App-based platforms like Uber, Lyft, DoorDash and Instacart typically consider their drivers independent contractors who can set their own hours.

The ballot initiatives proposed extra protections for gig workers, including:

  • Guaranteed compensation of 120 percent of the Massachusetts minimum wage ($18 per hour in 2023) for time spent completing ride requests, but not time between rides.
  • Per-mile expense reimbursement, starting at 26 cents per mile driven.
  • A health care stipend.
  • Paid sick time.
  • Paid family and medical leave.
  • Accident insurance.
  • Protection against discrimination.
  • A right to appeal any termination of their contract.

Drivers' earnings that fail to meet the minimum compensation amount, not including tips and gratuities, would be plussed up to the minimum threshold.

In July 2020, Healey filed a lawsuit asking the court to rule that all Uber and Lyft drivers are employees under Massachusetts wage and hour laws, which would give drivers access to labor rights, minimum wage, overtime and earned sick time.

In March 2021, a Superior Court judge denied Uber and Lyft's motion to dismiss the attorney general's lawsuit. That case continues to move through the courts.

On Jan. 18, opponents of the ballot initiatives filed a lawsuit with the Massachusetts Supreme Judicial Court, arguing that Healey should not have certified the petitions and that Secretary of State William Galvin should not be allowed to set them before voters.

Ride-hailing and food-delivery companies are fighting to keep their drivers classified as independent contractors. Employers don't have to shoulder the cost of payroll taxes and employee benefits for independent contractors.

California has a law similar to the measure proposed in Massachusetts.

Criteria for Classification

Figuring out how to classify workers isn't always a simple matter.

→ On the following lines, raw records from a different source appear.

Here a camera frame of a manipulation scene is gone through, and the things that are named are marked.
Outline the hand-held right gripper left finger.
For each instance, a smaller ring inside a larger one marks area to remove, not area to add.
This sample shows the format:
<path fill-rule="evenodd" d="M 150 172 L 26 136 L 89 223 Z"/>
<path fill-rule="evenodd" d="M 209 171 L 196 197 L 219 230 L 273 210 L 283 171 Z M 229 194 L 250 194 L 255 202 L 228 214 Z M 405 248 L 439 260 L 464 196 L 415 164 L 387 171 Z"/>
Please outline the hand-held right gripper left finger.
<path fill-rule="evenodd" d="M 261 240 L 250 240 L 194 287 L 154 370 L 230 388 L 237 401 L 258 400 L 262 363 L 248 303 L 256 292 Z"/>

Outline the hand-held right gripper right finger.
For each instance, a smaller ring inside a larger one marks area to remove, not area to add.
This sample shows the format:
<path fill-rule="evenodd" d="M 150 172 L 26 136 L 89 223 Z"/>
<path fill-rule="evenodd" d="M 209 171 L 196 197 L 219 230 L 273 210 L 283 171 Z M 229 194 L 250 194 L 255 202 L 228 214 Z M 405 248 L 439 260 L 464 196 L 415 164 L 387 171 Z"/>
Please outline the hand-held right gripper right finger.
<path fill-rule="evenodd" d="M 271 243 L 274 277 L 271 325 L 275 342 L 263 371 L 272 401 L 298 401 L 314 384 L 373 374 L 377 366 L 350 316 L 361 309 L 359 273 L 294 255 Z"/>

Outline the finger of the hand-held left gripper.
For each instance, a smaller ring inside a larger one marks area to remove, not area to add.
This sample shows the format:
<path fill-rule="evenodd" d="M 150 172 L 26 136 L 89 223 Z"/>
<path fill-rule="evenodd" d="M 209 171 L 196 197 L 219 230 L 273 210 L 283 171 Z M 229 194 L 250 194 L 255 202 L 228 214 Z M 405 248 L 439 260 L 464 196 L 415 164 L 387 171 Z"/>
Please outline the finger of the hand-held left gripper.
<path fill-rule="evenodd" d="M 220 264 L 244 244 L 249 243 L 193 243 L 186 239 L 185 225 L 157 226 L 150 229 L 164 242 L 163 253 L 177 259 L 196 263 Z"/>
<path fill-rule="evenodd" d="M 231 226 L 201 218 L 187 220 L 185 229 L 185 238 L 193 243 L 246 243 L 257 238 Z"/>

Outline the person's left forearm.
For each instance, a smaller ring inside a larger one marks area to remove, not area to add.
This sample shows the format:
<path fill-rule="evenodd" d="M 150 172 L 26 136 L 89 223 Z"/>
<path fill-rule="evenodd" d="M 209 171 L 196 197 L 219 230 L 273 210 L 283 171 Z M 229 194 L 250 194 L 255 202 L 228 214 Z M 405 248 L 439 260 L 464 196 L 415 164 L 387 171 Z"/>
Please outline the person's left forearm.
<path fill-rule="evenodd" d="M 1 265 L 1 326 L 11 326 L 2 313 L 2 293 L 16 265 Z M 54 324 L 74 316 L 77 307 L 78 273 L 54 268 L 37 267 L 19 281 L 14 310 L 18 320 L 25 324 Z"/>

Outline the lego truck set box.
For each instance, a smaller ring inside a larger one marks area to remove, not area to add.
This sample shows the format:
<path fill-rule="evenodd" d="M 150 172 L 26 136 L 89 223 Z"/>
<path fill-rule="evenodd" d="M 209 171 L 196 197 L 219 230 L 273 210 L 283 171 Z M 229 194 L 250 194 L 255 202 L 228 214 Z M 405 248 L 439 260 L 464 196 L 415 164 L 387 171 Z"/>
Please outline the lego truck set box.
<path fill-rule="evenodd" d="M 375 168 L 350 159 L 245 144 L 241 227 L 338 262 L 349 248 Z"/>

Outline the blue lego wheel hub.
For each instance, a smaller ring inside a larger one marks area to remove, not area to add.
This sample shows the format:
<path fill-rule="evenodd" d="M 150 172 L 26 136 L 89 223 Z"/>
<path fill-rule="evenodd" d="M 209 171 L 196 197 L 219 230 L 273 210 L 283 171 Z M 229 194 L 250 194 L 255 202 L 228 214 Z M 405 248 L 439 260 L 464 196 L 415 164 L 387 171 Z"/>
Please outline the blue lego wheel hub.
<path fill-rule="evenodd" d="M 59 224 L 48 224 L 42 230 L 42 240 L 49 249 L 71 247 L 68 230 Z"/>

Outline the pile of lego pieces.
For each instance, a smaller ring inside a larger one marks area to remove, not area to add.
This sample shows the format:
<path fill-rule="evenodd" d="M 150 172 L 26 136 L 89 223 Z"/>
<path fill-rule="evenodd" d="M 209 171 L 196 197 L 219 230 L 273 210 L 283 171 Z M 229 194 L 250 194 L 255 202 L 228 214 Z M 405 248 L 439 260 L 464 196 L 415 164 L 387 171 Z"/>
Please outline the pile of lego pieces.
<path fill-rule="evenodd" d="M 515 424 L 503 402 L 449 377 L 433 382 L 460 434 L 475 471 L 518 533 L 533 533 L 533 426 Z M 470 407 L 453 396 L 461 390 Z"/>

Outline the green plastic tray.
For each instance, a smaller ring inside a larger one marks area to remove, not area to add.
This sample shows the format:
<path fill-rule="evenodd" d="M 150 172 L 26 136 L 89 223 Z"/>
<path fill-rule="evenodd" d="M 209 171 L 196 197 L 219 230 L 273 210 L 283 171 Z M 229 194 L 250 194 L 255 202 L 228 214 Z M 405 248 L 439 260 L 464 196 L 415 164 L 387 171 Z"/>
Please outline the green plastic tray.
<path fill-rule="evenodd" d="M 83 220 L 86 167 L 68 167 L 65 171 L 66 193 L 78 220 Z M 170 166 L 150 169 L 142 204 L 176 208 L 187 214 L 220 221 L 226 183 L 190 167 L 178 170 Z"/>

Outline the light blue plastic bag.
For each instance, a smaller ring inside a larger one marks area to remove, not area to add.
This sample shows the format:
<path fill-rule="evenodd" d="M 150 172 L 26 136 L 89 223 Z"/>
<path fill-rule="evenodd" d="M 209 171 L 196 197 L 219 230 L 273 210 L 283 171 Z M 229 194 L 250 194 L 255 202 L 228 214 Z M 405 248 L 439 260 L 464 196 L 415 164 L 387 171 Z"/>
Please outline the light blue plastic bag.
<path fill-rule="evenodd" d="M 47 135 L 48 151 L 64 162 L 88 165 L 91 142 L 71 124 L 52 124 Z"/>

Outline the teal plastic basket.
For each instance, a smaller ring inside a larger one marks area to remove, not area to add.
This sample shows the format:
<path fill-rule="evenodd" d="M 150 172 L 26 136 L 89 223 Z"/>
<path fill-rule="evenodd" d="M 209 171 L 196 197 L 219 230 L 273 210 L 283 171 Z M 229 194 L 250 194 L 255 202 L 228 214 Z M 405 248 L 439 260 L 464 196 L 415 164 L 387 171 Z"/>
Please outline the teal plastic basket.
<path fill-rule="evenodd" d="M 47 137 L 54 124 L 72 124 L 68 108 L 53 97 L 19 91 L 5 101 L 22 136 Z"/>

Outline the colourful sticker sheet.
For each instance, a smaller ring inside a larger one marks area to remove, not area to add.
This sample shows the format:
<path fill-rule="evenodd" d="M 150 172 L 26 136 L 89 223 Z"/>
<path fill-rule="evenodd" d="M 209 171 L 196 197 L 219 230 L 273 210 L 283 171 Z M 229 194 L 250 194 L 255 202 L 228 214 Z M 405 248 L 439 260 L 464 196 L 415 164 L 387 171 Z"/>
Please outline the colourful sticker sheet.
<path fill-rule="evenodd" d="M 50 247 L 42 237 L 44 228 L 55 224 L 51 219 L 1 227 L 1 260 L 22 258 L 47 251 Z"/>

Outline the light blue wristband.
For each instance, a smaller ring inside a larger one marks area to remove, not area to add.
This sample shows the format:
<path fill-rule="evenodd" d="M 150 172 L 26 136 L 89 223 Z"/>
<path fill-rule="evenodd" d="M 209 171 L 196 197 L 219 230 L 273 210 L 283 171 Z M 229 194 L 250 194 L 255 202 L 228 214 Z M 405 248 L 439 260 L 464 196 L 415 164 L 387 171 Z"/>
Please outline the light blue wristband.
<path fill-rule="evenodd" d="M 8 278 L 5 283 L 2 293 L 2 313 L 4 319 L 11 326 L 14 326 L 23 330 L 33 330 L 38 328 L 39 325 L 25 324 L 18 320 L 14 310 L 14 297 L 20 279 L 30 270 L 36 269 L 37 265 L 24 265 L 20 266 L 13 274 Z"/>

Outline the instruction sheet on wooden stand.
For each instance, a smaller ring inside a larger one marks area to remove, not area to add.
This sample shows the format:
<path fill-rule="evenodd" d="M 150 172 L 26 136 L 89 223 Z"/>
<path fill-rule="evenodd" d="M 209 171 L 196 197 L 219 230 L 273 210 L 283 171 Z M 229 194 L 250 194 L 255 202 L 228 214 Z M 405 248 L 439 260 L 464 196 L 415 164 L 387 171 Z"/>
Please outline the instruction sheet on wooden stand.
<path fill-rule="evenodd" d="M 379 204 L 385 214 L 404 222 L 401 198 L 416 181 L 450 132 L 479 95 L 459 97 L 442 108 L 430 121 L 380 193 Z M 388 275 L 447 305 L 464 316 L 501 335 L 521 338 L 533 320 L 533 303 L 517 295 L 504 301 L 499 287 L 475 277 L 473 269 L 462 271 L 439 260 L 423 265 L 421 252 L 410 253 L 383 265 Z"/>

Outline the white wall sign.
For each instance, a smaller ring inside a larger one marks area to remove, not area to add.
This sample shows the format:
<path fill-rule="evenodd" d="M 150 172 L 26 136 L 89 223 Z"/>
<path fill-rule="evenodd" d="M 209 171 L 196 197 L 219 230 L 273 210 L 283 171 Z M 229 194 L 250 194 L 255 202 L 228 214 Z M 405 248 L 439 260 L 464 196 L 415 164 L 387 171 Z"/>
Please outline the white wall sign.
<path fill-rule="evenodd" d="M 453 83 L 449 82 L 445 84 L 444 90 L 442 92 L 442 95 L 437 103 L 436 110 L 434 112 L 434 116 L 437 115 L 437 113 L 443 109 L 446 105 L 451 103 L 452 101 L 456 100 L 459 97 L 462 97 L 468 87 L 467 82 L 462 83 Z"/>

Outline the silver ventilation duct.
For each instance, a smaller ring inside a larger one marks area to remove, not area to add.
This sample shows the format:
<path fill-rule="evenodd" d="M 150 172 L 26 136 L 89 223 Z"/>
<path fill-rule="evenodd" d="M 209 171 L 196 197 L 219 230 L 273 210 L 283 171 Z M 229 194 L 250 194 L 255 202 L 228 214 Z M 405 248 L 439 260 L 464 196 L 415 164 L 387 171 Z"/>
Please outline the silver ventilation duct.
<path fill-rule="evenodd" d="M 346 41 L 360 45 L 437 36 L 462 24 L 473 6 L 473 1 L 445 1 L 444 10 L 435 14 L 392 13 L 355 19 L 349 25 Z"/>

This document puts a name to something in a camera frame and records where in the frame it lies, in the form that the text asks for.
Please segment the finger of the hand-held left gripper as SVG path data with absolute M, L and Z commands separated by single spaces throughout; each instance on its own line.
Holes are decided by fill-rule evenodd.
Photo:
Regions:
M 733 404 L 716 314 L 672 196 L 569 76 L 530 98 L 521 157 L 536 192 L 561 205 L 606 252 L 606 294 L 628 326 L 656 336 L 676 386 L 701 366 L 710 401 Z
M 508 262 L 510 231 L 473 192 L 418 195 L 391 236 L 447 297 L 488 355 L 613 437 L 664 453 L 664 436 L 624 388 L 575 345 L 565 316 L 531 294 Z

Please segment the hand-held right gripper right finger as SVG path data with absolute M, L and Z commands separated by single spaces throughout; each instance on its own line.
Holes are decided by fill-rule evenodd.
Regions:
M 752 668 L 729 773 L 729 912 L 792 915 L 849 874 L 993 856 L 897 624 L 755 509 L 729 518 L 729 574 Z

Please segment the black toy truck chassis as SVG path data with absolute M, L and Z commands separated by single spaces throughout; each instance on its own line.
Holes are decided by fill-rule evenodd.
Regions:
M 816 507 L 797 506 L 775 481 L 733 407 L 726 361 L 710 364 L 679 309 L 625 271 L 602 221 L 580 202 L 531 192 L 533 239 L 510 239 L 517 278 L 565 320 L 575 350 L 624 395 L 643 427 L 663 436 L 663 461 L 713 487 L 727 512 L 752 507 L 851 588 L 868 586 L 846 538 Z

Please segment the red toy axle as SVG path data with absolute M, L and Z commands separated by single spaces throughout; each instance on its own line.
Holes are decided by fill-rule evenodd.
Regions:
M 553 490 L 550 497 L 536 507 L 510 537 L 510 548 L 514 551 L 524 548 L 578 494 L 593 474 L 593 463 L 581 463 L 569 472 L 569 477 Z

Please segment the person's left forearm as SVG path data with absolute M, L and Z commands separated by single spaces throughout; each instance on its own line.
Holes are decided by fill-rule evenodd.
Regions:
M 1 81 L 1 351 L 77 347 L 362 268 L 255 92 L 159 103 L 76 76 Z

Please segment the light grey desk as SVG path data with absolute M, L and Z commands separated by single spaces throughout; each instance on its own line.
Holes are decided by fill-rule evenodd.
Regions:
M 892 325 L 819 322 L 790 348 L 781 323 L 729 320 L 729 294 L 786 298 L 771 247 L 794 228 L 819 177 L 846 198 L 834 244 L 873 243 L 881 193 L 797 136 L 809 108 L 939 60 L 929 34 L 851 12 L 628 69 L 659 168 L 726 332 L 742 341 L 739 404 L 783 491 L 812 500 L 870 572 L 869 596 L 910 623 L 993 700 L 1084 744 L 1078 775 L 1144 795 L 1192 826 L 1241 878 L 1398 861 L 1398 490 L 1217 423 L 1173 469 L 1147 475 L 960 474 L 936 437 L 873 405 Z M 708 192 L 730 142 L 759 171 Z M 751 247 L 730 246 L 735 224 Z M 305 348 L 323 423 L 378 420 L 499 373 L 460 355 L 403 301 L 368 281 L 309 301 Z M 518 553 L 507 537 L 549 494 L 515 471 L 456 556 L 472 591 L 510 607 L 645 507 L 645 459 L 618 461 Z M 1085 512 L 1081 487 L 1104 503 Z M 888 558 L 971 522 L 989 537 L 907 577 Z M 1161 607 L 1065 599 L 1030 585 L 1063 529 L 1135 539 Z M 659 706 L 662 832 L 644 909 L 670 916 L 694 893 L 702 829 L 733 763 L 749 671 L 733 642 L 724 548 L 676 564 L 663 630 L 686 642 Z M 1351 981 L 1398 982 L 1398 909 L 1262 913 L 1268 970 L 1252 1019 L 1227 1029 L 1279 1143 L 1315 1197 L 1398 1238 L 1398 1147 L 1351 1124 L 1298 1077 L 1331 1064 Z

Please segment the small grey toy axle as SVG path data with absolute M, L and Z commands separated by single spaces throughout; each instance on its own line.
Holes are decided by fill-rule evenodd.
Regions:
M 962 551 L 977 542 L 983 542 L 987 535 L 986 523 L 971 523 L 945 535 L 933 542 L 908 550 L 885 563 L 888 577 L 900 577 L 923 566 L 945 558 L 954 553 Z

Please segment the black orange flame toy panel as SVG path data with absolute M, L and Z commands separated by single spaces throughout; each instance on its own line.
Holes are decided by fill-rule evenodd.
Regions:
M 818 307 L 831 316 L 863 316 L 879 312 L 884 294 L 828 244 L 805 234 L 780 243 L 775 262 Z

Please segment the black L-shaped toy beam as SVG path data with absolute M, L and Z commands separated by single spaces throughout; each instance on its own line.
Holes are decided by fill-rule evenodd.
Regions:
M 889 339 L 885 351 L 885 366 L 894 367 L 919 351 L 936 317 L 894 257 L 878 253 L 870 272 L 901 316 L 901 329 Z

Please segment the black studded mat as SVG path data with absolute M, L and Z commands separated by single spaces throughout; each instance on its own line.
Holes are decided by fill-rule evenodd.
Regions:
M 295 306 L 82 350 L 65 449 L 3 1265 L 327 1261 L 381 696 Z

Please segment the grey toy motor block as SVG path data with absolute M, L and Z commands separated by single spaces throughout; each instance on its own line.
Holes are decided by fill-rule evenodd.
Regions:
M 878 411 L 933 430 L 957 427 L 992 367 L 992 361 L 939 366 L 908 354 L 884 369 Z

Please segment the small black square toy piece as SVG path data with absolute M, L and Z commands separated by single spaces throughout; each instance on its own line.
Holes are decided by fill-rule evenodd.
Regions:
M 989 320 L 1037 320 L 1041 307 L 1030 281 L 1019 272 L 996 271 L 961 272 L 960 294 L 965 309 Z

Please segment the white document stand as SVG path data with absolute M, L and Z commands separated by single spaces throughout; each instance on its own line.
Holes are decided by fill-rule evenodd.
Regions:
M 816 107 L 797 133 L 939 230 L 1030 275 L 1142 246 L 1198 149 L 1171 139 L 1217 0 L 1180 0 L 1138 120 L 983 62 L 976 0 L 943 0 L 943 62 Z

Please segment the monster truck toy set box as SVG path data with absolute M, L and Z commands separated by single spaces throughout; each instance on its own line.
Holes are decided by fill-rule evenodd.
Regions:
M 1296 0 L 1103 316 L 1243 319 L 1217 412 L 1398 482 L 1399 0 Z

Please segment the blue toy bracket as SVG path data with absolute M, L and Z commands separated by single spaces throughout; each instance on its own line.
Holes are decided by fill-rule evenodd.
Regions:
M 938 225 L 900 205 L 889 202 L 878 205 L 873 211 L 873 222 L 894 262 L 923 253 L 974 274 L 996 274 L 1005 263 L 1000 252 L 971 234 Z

"It is important to take care in properly classifying workers in Massachusetts, as there can be potentially significant consequences for misclassifying them as independent contractors," said Sean O'Connor, a lawyer with Morgan, Brown and Joy in Boston. "Massachusetts has a stringent three-part test where all three of the factors must be met in order for an individual to properly be classified as an independent contractor."

Under this three-part test, called the ABC test, workers are considered employees unless:

  • They are free from the company's direction and control.
  • They are customarily engaged in an independent business of the same nature.
  • The work takes place offsite or outside the usual course of business for the company.

"One of the most common mistakes that is made on this issue is ignoring these requirements and instead assuming that because other companies may classify workers as independent contractors, or perhaps that approach is common in a particular industry, that it is legal to do so," O'Connor said. "Ultimately, the fact that others may be misclassifying workers is not a valid legal defense for you doing so as well."

HR professionals should "think long and hard about whether they want to risk a misclassification," advised Jeffrey Fritz, an attorney with Fisher Phillips in Boston. "The penalties for misclassification can be severe, including tax penalties and automatic treble damages [three times actual damages] on wage and hour violations."

Looking Broader

The proposed ballot initiatives in Massachusetts applied only to drivers, not to other types of independent contractors. It's too early to tell what might happen with independent contractors in various other industries, such as media, entertainment and health care.

"Ultimately, the outcome of this ballot initiative will not have any immediate effect one way or another on independent contractors in other industries," O'Connor said. "They'll remain subject to the same legal standards as they currently are. However, if the ballot measure had been successful, it is safe to assume that it could create momentum for an expansion of similar initiatives for other independent contractors."

The state laws "are a bit behind the times generally, trying to force a 20th century model upon 21st century work practices, mindsets and logistics," Fritz said. "My guess is broader change will have to come through legislative means, not through a ballot question."